The islands play a crucial role in protecting a 170-km coastal stretch.
How to grow back an island? IIT Madras may have the answer, if you go by what a team of five researchers from the institute have achieved in just two years on Vaan Island, 12 km off the Tuticorin coast in Tamil Nadu and one of 21 uninhabited islands in the Gulf of Mannar. Before the IIT team stepped in, the island had shrunk from 16 hectares in 1986 to 1.5 hectares in 2015. Today, “artificial reefs” have helped it “gain mass” by 7.6 per cent — from 1.5284 hectares in December 2015 to 1.6454 hectares.
Three years ago, the Tamil Nadu Government’s Department of Environment red-flagged drastic changes in Vaan Island, the southernmost in the string of islands, in the Marine Biosphere Reserve. The Gulf of Mannar, between India and Sri Lanka, is the first marine biosphere reserve in Asia, which was created by the Indian government in 1989, with the chain of 21 islands and adjoining coral reefs off the coast of Ramanathapuram and Tuticorin forming the core.
A Tamil Nadu government database noted in 2015 that “about ¼ area of this island has already become submerged due to the removal of coral reefs”. It also pointed out that “heavy biotic interference due to its nearness to Tuticorin town” and “frequent fires” caused by fisherman were the main reasons for the degradation of the island’s biodiversity. In 2014, the state’s Environment Department approached IIT Madras with a request: find a solution to protect the island without using engineering structures.

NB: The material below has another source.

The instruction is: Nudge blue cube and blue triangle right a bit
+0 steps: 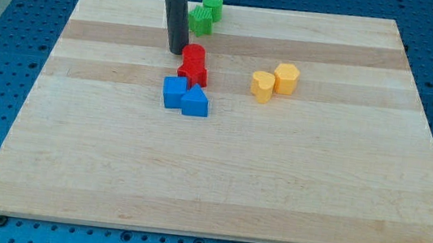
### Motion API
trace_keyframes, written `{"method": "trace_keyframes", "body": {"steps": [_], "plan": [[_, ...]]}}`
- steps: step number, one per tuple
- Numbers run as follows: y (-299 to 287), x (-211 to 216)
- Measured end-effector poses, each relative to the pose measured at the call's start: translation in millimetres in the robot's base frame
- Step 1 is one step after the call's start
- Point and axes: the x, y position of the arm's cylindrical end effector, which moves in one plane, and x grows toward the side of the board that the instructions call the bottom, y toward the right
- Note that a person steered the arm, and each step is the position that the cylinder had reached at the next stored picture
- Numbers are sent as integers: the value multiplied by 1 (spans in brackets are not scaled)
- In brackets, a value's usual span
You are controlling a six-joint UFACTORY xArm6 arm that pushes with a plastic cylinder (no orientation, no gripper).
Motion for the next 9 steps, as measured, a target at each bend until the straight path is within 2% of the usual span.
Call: {"method": "trace_keyframes", "body": {"steps": [2, 3, 4, 7, 9], "plan": [[0, -9], [-16, -17], [-54, -7], [-79, 91], [-58, 101]]}}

“The objective was to control the erosion of the island and to facilitate coral rehabilitation in surrounding areas. Coral mining was once rampant in this area, and that combined with rising sea levels have over the years harmed the island,” H Malleshappa, director, Environment Department, Tamil Nadu, told The Indian Express. A stark example is that of The Great Barrier Reef in Australia which has, perhaps, been irreversibly damaged due to coral mining.

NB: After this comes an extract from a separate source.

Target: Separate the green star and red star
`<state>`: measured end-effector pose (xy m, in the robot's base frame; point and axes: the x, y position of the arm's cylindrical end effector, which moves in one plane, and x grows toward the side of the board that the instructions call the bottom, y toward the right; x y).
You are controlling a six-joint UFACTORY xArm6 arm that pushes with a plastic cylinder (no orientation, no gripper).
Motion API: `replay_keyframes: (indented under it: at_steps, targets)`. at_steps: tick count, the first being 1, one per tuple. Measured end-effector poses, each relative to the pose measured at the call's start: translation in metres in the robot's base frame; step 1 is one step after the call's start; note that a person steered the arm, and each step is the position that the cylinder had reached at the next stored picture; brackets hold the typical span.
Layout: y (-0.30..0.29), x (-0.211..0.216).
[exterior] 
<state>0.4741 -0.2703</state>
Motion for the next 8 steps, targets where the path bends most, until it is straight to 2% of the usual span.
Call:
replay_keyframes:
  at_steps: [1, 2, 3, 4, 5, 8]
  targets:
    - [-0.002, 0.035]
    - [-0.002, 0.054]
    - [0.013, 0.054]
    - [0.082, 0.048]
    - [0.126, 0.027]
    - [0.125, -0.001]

IIT Madras designed a “two-layer submerged reef breakwater system”. In other words, 9,000 small units of reinforced concrete structure with holes were lowered into the sea, 250m off the island’s shoreline, and placed in a semi-circular fashion, in the first phase. “These concrete structures were previously used in other parts of the world to rehabilitate corals. But this was the first time it was being used to protect an island,” said Prof S A Sannasiraj, head, Department of Ocean Engineering, IIT Madras, who is steering the project.

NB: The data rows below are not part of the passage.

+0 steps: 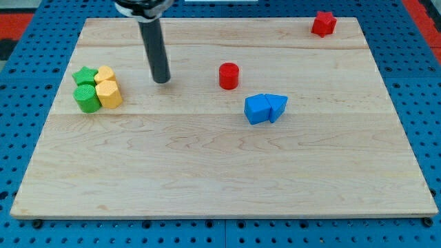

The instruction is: Slide the red circle towards the red star

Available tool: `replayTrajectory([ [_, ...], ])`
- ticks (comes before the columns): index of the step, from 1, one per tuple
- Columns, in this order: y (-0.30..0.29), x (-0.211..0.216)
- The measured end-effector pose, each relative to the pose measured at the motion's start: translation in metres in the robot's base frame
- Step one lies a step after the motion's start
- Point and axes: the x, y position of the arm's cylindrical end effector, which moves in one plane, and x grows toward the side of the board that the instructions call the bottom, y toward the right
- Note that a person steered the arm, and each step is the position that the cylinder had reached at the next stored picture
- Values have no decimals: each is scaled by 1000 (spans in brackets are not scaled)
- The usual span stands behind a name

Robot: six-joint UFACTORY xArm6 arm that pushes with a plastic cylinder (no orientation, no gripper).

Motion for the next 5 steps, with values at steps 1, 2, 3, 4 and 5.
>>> replayTrajectory([
  [1, 56, 0],
  [2, 113, 0],
  [3, 129, 9],
  [4, 130, 22],
  [5, 151, 1],
])
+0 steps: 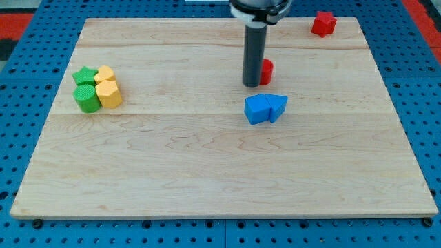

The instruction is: Slide the red circle towards the red star

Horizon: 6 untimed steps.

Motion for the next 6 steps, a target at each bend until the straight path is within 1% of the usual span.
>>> replayTrajectory([
  [1, 27, -37],
  [3, 27, -25],
  [4, 30, -48],
  [5, 31, -81],
  [6, 25, -86],
])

Sannasiraj’s team launched a study in 2014 and worked with the Suganthi Devadason Marine Research Institute in Tuticorin to design and build small models, which were then studied through laboratory modelling at the IIT. The first phase was implemented in September 2015, when the first layer of artificial reef was completed at a cost of Rs 12 crore — the second phase is expected to start soon.
“We worked out the design, the build, how to place it, studied waves and determined where to place the structures,” said Sannasiraj. “The holes in the concrete structure was to achieve good water circulation, so as to achieve wave dissipation. The holes are also required for marine growth. It only took eight months for corals to start growing on these structures,” he said.
The islands play a crucial role in protecting a 170-km coastal stretch. “Even though these islands are uninhabited, they perform a crucial role in dissipating wave energy before it reaches the coast of Tamil Nadu,” said Sannasiraj. “The space between the islands and the coast is like a swimming pool, where fishermen often park their boats. The mainland is naturally protected by these islands,” he said. According to Sannasiraj, the project may be extended to the next island, Koswari, which is also losing ground to erosion. “Due to excess removal of corals over the last decade, about one-fourth of this island is sinking under water,” the 2015 database noted.